Semifinales de la Copa Africana: Marruecos y Egipto buscan la final frente a Nigeria y Senegal
Las semifinales de la Copa Africana de Naciones enfrentan a Marruecos contra Nigeria en Rabat y a Egipto frente a Senegal en Tánger, con cuatro técnicos africanos disputando el título y un trasfondo histórico que añade intensidad al torneo.
Llegó el momento de las #semifinales de la Copa Africana de Naciones, un cruce que para muchos representa el día más relevante desde que empezó el torneo.
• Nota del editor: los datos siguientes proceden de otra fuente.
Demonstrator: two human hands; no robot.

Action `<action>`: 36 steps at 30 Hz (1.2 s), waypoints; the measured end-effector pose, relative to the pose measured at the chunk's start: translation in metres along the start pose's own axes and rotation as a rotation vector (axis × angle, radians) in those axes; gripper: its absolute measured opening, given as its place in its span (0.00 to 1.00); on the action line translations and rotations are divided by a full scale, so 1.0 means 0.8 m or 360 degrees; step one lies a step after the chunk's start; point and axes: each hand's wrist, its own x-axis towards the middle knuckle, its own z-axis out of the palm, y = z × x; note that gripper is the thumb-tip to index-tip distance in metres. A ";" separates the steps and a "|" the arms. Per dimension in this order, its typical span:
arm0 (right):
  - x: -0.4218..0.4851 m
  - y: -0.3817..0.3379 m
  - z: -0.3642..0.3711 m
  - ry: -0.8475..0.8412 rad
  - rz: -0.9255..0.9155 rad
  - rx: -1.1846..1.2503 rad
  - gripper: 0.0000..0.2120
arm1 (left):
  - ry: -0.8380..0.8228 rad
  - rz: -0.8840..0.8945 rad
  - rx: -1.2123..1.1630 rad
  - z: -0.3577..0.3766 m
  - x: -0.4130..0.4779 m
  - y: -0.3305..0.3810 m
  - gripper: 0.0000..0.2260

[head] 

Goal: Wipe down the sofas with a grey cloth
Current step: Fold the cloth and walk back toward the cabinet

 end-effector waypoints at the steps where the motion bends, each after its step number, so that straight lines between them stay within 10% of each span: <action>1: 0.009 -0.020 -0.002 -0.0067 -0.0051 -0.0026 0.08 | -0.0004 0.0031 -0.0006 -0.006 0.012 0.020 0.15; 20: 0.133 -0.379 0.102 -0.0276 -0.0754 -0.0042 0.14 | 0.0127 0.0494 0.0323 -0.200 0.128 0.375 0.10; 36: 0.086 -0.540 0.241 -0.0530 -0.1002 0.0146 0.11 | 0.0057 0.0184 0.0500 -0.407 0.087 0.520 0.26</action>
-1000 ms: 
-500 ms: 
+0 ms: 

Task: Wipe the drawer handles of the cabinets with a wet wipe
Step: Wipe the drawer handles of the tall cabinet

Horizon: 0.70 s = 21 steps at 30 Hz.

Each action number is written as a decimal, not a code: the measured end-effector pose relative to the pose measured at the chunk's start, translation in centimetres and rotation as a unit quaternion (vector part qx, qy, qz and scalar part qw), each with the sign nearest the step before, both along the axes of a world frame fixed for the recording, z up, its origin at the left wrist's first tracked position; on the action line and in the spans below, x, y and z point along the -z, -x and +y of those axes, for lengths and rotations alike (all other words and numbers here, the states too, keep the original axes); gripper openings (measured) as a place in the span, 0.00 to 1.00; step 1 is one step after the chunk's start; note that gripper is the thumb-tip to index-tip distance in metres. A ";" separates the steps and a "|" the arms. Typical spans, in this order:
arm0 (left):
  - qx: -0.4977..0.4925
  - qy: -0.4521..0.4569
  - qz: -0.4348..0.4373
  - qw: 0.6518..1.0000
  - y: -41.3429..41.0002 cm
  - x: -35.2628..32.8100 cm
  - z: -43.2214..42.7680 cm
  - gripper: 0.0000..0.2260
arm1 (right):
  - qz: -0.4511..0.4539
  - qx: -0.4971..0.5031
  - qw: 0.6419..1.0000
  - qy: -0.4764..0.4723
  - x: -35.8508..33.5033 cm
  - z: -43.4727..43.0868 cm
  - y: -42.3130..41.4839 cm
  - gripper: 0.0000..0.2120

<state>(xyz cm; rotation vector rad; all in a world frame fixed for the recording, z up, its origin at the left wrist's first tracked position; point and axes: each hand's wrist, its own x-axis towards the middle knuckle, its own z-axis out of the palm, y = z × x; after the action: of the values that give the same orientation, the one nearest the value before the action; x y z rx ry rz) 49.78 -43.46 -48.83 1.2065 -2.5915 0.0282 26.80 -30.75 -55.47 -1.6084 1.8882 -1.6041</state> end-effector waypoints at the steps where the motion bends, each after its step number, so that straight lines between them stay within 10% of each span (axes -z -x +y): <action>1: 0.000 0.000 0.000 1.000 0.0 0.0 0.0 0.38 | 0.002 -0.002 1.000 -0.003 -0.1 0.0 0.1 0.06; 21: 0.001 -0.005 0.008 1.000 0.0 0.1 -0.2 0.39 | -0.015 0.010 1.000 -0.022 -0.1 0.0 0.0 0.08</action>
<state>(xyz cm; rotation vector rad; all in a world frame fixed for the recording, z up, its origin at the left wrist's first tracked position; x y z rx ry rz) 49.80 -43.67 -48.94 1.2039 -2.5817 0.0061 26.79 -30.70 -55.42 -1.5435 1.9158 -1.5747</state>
El campeonato, que reconoce a 53 países según la FIFA, llega a su fase definitoria con cuatro selecciones que, por primera vez en mucho tiempo, presentan a todos sus técnicos como africanos a cargo.
En Rabat, #Marruecos y #Nigeria se citarán en un partido que muchos esperan cargado de historia. Los marroquíes apuestan a escribir un nuevo capítulo cincuenta años después de su primera y única conquista. Enfrentarán a una Nigeria que, a pesar de haber estado al borde de no presentarse al Mundial 2026 por deudas con los jugadores, demostró una trayectoria impecable: cinco victorias en cinco compromisos y una ofensiva de 14 goles, con Victor Osimhen guiando el ataque.
El entrenador de Marruecos, Walid Regragui, que ya llevó al equipo a las semifinales en la edición de Qatar 2022, no rehúye la presión. En la conferencia de prensa dejó claro que el equipo ha sufrido, y añadió que la clasificación no depende solo de las circunstancias, sino de la determinación para aprovechar cada minuto.
"Fuimos de los más perjudicados, pero seguimos adelante", señaló el técnico con un tono de máximo profesionalismo.
La rivalidad entre Marruecos y Argelia añade un trasfondo político que trasciende al fútbol. Con fronteras cerradas desde 1994, ambos países cargan una historia que condiciona la relación entre las partes y que, a veces, alimenta las narrativas mediáticas por encima del balón.
Aunque las tensiones no hayan sido un rasgo del torneo, la fricción entre las aficiones y los contextos históricos se percibe en cada crónica de partido.
Y dentro del marco festivo que rodea el torneo, una fecha adquiere simbolismo para la región: el 14 de enero se celebra Yennayer, el Año Nuevo bereber.
Sigue alimentando la esperanza de ver a Marruecos honrar esa tradición en casa
Es un recordatorio de la riqueza cultural del norte de África que se entremezcla con el fútbol y que, a la vez, sigue alimentando la esperanza de ver a Marruecos honrar esa tradición en casa.
En la otra semifinal, Egipto y #Senegal contrastan estilos y trayectorias. Los Faraones, históricamente los más ganadores de la competición, intentan repetir su dominio en un escenario que también ha visto salir a #Mohamed Salah a la cancha para liderar el equipo ante la juventud del conjunto senegalés, con Sadio Mané como figura emblemática.
Salah ha buscado en este torneo sanar una frustración personal: en la final de 2022, Senegal le arrebató la oportunidad de disputar el Mundial, una deuda que ahora intenta vengar en el campo.
Egipto llega a estas instancias con una idea clara: imponerse a Costa de Marfil, vigente campeón, con una fórmula basada en experiencia y un bloque defensivo sólido.
Senegal, por su parte, exhibe talento joven y dinamismo en el frente de ataque, donde Ibrahim Mbayé, de apenas 17 años y fichado por el PSG, aparece como la gran promesa que podría desequilibrar la balanza.
El estadio Moulay Hassan de #Rabat acogerá a casi setenta mil aficionados para empujar al equipo local, en una atmósfera que combina afición, orgullo y una extensión de la tradición de las grandes noches africanas.
En la ciudad de Tánger, el estadio que marca la segunda semifinal ha pasado por ampliaciones y hoy puede albergar alrededor de setenta y ocho mil espectadores, con un plan de crecimiento hacia capacidades superiores en futuras remodelaciones.
En lo inmediato, dos de estas cuatro selecciones ascenderán a la final del domingo, y el mundo del fútbol africano espera, con intensidad, el desenlace de un torneo que cada edición refuerza la idea de que el fútbol en África está en pleno auge y que sus entrenadores —todos africanos en estas semifinales— están dispuestos a dejar huella.
Más allá de los nombres y de las tácticas, lo que está en juego es la historia reciente de un continente que, en estas semifinales, se afirma como protagonista indiscutible.